Data to examine section start

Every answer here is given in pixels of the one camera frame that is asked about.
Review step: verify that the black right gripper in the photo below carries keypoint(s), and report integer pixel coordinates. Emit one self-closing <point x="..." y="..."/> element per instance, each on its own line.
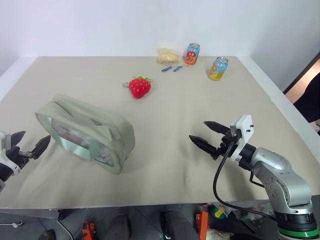
<point x="226" y="143"/>

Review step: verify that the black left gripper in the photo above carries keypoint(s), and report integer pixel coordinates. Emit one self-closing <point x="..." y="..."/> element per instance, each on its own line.
<point x="18" y="153"/>

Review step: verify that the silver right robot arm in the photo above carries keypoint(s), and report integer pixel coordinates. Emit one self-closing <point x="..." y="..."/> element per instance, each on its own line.
<point x="282" y="175"/>

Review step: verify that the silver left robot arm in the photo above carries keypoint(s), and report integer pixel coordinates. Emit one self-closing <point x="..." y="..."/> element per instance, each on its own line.
<point x="4" y="175"/>

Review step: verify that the green zippered pouch bag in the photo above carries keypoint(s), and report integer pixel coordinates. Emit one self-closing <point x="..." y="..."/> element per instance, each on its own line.
<point x="105" y="127"/>

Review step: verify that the bystander bare hand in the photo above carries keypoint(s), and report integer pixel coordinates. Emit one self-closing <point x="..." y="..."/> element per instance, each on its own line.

Data to examine section end

Could you output the lines above exactly, with no pictures included?

- Response below:
Every answer here is given in pixels of the one camera frame that is asked about.
Review step: verify that the black right gripper in the photo below carries keypoint(s), and report integer pixel coordinates. Emit one self-closing <point x="..." y="..."/> element per instance, each on its own line.
<point x="226" y="143"/>

Review step: verify that the black left gripper in the photo above carries keypoint(s), and report integer pixel coordinates. Emit one self-closing <point x="..." y="..."/> element per instance, each on its own line.
<point x="18" y="153"/>

Review step: verify that the silver right robot arm in the photo above carries keypoint(s), and report integer pixel coordinates. Emit one self-closing <point x="..." y="..."/> element per instance, each on its own line.
<point x="282" y="175"/>

Review step: verify that the silver left robot arm in the photo above carries keypoint(s), and report integer pixel coordinates. Emit one self-closing <point x="..." y="..."/> element per instance, each on its own line.
<point x="4" y="175"/>

Review step: verify that the green zippered pouch bag in the photo above carries keypoint(s), and report integer pixel coordinates. Emit one self-closing <point x="..." y="..."/> element per instance, each on its own line.
<point x="105" y="127"/>

Review step: verify that the bystander bare hand in the photo above carries keypoint(s), and report integer pixel coordinates. Emit one self-closing <point x="..." y="..."/> element per instance, each on its own line.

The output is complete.